» EXERCISE DIRECTIONS
Please output every record exactly, keeping each line as it is.

____

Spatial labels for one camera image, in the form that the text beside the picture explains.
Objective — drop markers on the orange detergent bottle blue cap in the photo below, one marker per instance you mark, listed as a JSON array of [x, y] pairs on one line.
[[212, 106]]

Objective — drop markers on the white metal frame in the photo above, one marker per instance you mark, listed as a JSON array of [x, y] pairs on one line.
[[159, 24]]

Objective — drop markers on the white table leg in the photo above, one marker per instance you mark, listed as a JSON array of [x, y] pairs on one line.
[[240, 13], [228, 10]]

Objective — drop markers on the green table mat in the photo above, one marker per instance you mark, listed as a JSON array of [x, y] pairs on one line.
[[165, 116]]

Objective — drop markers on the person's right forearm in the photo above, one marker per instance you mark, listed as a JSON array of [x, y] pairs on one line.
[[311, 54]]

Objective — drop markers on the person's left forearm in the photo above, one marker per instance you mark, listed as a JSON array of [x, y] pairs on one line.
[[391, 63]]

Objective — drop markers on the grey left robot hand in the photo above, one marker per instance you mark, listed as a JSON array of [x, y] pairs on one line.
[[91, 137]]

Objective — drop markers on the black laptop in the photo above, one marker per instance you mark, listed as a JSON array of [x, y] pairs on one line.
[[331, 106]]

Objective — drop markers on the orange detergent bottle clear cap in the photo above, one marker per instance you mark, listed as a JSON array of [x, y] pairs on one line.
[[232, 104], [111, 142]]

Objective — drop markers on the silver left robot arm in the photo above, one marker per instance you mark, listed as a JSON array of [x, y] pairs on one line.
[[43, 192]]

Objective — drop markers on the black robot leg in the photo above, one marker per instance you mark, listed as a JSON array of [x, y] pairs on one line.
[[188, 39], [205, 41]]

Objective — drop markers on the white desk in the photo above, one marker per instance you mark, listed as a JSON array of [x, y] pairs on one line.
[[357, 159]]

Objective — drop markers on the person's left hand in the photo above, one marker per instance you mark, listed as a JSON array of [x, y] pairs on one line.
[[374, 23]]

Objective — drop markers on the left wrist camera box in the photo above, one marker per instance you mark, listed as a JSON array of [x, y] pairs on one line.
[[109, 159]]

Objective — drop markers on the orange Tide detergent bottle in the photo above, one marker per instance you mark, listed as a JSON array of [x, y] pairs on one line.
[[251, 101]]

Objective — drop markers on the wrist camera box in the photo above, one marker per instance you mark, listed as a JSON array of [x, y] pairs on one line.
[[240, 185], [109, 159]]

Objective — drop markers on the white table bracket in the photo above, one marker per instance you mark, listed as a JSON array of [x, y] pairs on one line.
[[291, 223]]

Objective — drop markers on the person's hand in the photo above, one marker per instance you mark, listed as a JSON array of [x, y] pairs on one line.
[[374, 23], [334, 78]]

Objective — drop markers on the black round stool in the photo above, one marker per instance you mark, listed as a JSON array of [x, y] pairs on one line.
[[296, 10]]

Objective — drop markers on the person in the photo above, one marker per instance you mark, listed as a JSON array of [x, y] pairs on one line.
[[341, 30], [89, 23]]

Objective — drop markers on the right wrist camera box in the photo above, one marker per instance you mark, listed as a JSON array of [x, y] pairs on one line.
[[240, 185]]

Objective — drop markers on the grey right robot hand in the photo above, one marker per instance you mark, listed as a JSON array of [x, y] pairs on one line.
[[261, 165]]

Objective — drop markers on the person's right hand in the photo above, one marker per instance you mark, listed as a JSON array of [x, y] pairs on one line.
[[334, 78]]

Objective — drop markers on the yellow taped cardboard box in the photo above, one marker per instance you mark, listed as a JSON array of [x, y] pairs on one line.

____

» RESULT OF THIS TASK
Spatial labels for one camera image, in the form that the text beside the picture explains.
Objective — drop markers on the orange detergent bottle blue cap in the photo below, one marker per instance you mark, listed as a JSON array of [x, y] pairs on one line.
[[212, 106]]

Objective — drop markers on the white metal frame in the photo above, one marker per instance you mark, listed as a JSON array of [x, y] pairs on one line.
[[159, 24]]

Objective — drop markers on the white table leg in the photo above, one marker per instance you mark, listed as a JSON array of [x, y] pairs on one line.
[[240, 13], [228, 10]]

Objective — drop markers on the green table mat in the photo above, one marker per instance you mark, listed as a JSON array of [x, y] pairs on one line.
[[165, 116]]

Objective — drop markers on the person's right forearm in the photo above, one marker per instance you mark, listed as a JSON array of [x, y] pairs on one line.
[[311, 54]]

Objective — drop markers on the person's left forearm in the photo above, one marker per instance you mark, listed as a JSON array of [x, y] pairs on one line.
[[391, 63]]

Objective — drop markers on the grey left robot hand in the photo above, one marker per instance you mark, listed as a JSON array of [x, y] pairs on one line.
[[91, 137]]

Objective — drop markers on the black laptop in the photo above, one marker per instance you mark, listed as a JSON array of [x, y] pairs on one line.
[[331, 106]]

Objective — drop markers on the orange detergent bottle clear cap in the photo above, one marker per instance you mark, listed as a JSON array of [x, y] pairs on one line.
[[232, 104], [111, 142]]

Objective — drop markers on the silver left robot arm in the photo above, one marker per instance you mark, listed as a JSON array of [x, y] pairs on one line.
[[43, 192]]

Objective — drop markers on the black robot leg in the photo above, one marker per instance you mark, listed as a JSON array of [x, y] pairs on one line.
[[188, 39], [205, 41]]

Objective — drop markers on the white desk in the photo above, one marker per instance you mark, listed as a JSON array of [x, y] pairs on one line.
[[357, 159]]

Objective — drop markers on the person's left hand in the photo above, one marker per instance you mark, listed as a JSON array of [x, y] pairs on one line.
[[374, 23]]

Objective — drop markers on the left wrist camera box in the photo above, one marker per instance you mark, listed as a JSON array of [x, y] pairs on one line.
[[109, 159]]

Objective — drop markers on the orange Tide detergent bottle in the photo above, one marker per instance you mark, listed as a JSON array of [x, y] pairs on one line.
[[251, 101]]

Objective — drop markers on the wrist camera box in the photo above, one marker per instance you mark, listed as a JSON array of [x, y] pairs on one line.
[[240, 185], [109, 159]]

Objective — drop markers on the white table bracket in the photo above, one marker per instance you mark, listed as a JSON array of [x, y] pairs on one line.
[[291, 223]]

Objective — drop markers on the person's hand in the photo above, one marker per instance you mark, listed as a JSON array of [x, y] pairs on one line.
[[374, 23], [334, 78]]

Objective — drop markers on the black round stool in the photo above, one marker per instance you mark, listed as a JSON array of [x, y] pairs on one line.
[[296, 10]]

Objective — drop markers on the person in the photo above, one marker per instance you mark, listed as a JSON array of [x, y] pairs on one line.
[[341, 30], [89, 23]]

Objective — drop markers on the right wrist camera box in the photo above, one marker per instance you mark, listed as a JSON array of [x, y] pairs on one line.
[[240, 185]]

Objective — drop markers on the grey right robot hand in the photo above, one marker per instance you mark, listed as a JSON array of [x, y] pairs on one line.
[[261, 165]]

Objective — drop markers on the person's right hand in the photo above, one marker per instance you mark, listed as a JSON array of [x, y] pairs on one line.
[[334, 78]]

Objective — drop markers on the yellow taped cardboard box in the photo above, one marker per instance you mark, listed as a JSON array of [x, y] pairs on one line.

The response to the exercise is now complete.